Dernière mise à jour : 2 févr.

Malgré une conjoncture difficile, P.S.Institut a maintenu en 2021 ses activités de recherche à un niveau comparable à 2020. Si l'on ne tient compte que des chiffres de la société elle-même, les dépenses de recherche ont en fait continué de croître, pour dépasser 1 million d'euros de dépenses déclarées.


Le léger repli de l'effort de recherche au niveau de l'ensemble de notre réseau d'entreprises (1 530 k€ en 2021 contre 1 700 en 2020) est imputable au rejet de deux dossiers que P.S.I. et les Éditions de l'Ill ont présentés dans le cadre du Plan France Relance de soutien aux emplois de R&D. L'examen des motifs opposés par l'ANR et la DRARI révèle, hélas, la difficulté persistante des instances d'évaluation et de financement de la recherche dans leur prise en considération de la R&D en sciences humaines et sociales.

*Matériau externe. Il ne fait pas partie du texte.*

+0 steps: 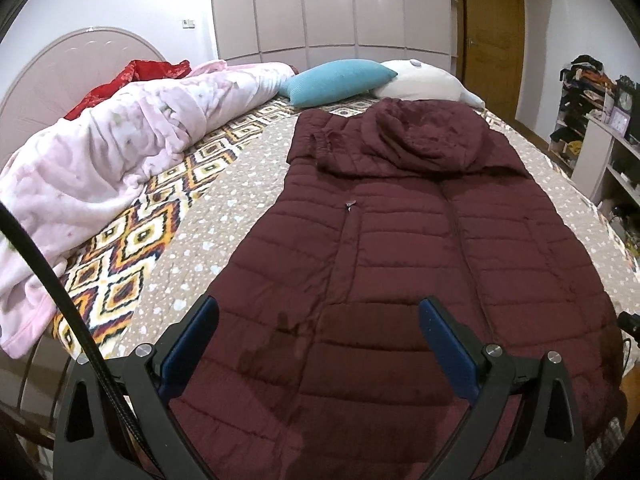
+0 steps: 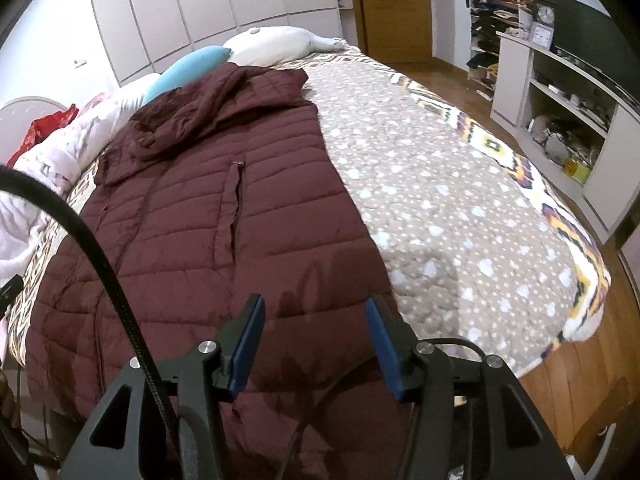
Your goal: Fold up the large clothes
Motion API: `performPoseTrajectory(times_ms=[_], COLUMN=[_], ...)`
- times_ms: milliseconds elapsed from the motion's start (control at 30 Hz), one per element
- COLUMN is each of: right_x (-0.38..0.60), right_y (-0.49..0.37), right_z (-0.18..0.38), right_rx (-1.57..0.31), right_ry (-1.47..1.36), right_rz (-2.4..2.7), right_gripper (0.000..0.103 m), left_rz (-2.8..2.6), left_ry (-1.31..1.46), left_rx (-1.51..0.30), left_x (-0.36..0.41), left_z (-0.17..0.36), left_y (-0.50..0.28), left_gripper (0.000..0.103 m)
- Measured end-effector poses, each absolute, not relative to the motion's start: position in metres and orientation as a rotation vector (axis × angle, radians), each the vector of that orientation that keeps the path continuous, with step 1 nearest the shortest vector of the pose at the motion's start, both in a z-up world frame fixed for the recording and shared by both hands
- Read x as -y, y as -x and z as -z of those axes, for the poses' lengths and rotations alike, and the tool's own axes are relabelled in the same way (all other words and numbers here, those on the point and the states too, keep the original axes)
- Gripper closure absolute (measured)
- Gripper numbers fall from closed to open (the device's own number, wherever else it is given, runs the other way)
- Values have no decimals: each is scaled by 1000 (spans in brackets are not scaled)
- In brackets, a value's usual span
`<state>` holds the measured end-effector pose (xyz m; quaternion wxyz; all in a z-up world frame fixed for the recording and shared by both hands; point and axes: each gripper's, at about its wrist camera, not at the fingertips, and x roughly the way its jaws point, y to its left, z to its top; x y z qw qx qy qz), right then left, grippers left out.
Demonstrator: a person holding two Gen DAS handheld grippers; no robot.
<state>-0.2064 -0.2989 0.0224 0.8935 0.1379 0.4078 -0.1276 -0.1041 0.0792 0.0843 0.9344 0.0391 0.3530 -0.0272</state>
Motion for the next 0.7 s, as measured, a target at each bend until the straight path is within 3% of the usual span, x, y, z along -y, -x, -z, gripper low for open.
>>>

Pour autant, notre modèle économique, qui s'appuie sur un usage éthique du CIR, nous a permis de continuer à promouvoir l'emploi des jeunes diplômés issus des laboratoires publics en SHS avec lesquels nous sommes en partenariat. Une douzaine de chercheurs, dont les trois quarts sont issus des SHS, travaillent actuellement dans le réseau.


Ce modèle a fait l'objet d'une communication de Vivien Braccini et Patrick Schmoll au Colloque inter-Congrès de l'AREF en juin 2021, dont on peut souligner les lignes de force.


Le graphique ci-contre montre l'effort de recherche de quatre des sociétés du réseau, celles qui embauchent des chercheurs depuis 2017 : BenePhyt (recherche en botanique), Éditions de l'ill (édition classique et numérique), Ernestine (jeux vidéo), P.S.Institut (conseil et R&D). Les Prêts Garantis par l'État accordés à l'occasion de la pandémie avaient permis en 2020 d'accroître cet effort, et l'exercice 2021 permet d'envisager une pérennisation des résultats.


Le second graphique illustre l'évolution des emplois de chercheurs au sein des quatre entreprises concernées. Entre 2017 et 2021, plus d'une vingtaine de chercheurs ont travaillé ou travaillent encore, à plein temps ou temps partiel, et pour des périodes allant de 6-8 mois à deux ans ou davantage, notamment ceux dont l'emploi a pu être maintenu.

Le suivi des premières embauches montre l’intérêt pour l’insertion des jeunes docteurs d'un modèle de R&D qui associe nos sociétés et des laboratoires publics en SHS sur des projets de recherche communs. Les créateurs des sociétés du réseau sont eux-mêmes issus du milieu de la recherche et entretiennent dans leurs entreprises une culture favorable à la création d'emplois de chercheurs. La liberté importante qui est accordée dans le cadre de leur travail aux chercheurs embauchés leur permet de construire leur parcours en fonction de leurs objectifs à la sortie. De ce fait, les replacements en fin de contrat présentent une gamme très ouverte de trajectoires, entre deux tendances fortes :


– À une extrémité de l'éventail, deux chercheurs, parmi les premiers à avoir été embauchés, ont utilisé cette période pour renforcer leurs dossiers de publications et ont été recrutés sur des postes de Maître de conférences. Trois chercheurs actuellement en poste travaillent aussi dans ce sens, avec des chances certes inégales, notamment en raison de leur âge.


– À l'autre extrémité, quelques chercheurs ont pérennisé leur emploi dans l’entreprise même, en obtenant des contrats qui les financent. Ils animent leur propre département R&D, contribuant d'ailleurs à de nouvelles embauches.